> WORK TASK
Retype the listing in full. Change nothing.

> PROVIDED DATA
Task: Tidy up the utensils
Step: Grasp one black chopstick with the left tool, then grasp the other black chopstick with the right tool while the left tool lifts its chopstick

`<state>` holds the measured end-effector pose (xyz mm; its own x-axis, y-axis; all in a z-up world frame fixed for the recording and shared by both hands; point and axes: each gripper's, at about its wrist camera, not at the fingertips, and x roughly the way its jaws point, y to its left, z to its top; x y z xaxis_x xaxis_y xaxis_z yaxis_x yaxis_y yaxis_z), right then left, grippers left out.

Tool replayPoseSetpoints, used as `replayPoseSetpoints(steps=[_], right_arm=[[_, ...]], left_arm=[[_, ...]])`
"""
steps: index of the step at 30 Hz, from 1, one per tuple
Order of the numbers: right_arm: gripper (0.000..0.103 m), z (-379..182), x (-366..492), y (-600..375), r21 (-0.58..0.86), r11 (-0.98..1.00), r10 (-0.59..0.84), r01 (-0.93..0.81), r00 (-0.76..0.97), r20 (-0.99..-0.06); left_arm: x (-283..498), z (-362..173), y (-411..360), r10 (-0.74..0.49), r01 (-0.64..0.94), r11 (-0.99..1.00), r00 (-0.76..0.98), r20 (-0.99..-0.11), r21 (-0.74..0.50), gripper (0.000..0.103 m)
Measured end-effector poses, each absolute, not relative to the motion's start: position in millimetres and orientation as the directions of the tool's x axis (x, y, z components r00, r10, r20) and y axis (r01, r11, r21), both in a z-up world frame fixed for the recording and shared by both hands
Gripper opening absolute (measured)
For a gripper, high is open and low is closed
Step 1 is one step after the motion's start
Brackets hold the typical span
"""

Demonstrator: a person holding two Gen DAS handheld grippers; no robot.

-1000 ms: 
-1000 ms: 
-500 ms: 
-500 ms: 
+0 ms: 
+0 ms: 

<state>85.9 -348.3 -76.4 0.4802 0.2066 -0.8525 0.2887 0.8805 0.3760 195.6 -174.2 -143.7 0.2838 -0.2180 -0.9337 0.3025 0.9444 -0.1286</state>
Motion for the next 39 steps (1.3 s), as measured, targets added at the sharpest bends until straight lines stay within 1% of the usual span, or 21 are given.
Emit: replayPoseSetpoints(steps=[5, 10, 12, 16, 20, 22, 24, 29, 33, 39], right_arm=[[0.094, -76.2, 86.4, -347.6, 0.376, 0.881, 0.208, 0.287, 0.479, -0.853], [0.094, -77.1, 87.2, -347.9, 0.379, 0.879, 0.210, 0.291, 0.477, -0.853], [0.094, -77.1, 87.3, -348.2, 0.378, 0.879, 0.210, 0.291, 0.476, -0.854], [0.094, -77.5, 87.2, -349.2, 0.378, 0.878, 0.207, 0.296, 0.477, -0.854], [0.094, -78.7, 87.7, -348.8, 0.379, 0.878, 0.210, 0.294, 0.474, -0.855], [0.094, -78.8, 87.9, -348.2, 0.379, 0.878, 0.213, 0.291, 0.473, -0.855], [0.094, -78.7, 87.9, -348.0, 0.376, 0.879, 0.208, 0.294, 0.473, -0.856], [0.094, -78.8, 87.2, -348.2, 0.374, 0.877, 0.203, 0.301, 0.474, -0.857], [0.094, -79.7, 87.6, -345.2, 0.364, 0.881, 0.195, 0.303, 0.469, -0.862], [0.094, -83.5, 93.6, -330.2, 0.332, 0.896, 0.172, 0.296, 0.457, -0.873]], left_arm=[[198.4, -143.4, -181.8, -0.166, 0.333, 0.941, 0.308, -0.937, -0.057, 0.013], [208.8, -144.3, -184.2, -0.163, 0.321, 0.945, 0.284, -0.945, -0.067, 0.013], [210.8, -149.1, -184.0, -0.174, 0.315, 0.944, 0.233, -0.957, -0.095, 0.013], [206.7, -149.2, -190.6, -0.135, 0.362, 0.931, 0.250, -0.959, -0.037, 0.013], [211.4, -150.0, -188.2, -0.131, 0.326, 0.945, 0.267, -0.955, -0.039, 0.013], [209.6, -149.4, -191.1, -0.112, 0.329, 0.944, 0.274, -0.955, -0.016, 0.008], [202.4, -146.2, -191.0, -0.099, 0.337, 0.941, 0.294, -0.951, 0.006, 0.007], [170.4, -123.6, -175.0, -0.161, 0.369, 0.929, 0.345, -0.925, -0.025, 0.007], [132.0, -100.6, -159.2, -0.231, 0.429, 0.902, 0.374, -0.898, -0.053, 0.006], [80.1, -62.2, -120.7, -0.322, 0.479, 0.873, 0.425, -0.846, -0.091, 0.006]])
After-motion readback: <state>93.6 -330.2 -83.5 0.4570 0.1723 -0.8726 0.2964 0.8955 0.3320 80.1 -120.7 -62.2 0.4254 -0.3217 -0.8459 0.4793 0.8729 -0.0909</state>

> EXERCISE ANSWER
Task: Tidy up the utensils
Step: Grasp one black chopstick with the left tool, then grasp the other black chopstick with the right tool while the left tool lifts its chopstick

`<state>` holds the measured end-effector pose (xyz mm; its own x-axis, y-axis; all in a z-up world frame fixed for the recording and shared by both hands; point and axes: each gripper's, at about its wrist camera, not at the fingertips, and x roughly the way its jaws point, y to its left, z to its top; x y z xaxis_x xaxis_y xaxis_z yaxis_x yaxis_y yaxis_z), right then left, grippers left out.

Tool replayPoseSetpoints, used as `replayPoseSetpoints(steps=[_], right_arm=[[_, ...]], left_arm=[[_, ...]])`
"""
steps: index of the step at 30 Hz, from 1, one per tuple
Order of the numbers: right_arm: gripper (0.000..0.103 m), z (-379..182), x (-366..492), y (-600..375), r21 (-0.58..0.86), r11 (-0.98..1.00), r10 (-0.59..0.84), r01 (-0.93..0.81), r00 (-0.76..0.97), r20 (-0.99..-0.06); left_arm: x (-283..498), z (-362..173), y (-411..360), r10 (-0.74..0.49), r01 (-0.64..0.94), r11 (-0.99..1.00), r00 (-0.76..0.98), r20 (-0.99..-0.11), r21 (-0.74..0.50), gripper (0.000..0.103 m)
Measured end-effector poses, each absolute, not relative to the motion's start: position in millimetres and orientation as the directions of the tool's x axis (x, y, z components r00, r10, r20) and y axis (r01, r11, r21), both in a z-up world frame fixed for the recording and shared by both hands
Gripper opening absolute (measured)
For a gripper, high is open and low is closed
Step 1 is one step after the motion's start
Brackets hold the typical span
"""

Demonstrator: a person holding two Gen DAS handheld grippers; no robot.

-1000 ms: 
-1000 ms: 
-500 ms: 
-500 ms: 
+0 ms: 
+0 ms: 

<state>85.9 -348.3 -76.4 0.4802 0.2066 -0.8525 0.2887 0.8805 0.3760 195.6 -174.2 -143.7 0.2838 -0.2180 -0.9337 0.3025 0.9444 -0.1286</state>
Motion for the next 39 steps (1.3 s), as measured, targets added at the sharpest bends until straight lines stay within 1% of the usual span, or 21 are given.
Emit: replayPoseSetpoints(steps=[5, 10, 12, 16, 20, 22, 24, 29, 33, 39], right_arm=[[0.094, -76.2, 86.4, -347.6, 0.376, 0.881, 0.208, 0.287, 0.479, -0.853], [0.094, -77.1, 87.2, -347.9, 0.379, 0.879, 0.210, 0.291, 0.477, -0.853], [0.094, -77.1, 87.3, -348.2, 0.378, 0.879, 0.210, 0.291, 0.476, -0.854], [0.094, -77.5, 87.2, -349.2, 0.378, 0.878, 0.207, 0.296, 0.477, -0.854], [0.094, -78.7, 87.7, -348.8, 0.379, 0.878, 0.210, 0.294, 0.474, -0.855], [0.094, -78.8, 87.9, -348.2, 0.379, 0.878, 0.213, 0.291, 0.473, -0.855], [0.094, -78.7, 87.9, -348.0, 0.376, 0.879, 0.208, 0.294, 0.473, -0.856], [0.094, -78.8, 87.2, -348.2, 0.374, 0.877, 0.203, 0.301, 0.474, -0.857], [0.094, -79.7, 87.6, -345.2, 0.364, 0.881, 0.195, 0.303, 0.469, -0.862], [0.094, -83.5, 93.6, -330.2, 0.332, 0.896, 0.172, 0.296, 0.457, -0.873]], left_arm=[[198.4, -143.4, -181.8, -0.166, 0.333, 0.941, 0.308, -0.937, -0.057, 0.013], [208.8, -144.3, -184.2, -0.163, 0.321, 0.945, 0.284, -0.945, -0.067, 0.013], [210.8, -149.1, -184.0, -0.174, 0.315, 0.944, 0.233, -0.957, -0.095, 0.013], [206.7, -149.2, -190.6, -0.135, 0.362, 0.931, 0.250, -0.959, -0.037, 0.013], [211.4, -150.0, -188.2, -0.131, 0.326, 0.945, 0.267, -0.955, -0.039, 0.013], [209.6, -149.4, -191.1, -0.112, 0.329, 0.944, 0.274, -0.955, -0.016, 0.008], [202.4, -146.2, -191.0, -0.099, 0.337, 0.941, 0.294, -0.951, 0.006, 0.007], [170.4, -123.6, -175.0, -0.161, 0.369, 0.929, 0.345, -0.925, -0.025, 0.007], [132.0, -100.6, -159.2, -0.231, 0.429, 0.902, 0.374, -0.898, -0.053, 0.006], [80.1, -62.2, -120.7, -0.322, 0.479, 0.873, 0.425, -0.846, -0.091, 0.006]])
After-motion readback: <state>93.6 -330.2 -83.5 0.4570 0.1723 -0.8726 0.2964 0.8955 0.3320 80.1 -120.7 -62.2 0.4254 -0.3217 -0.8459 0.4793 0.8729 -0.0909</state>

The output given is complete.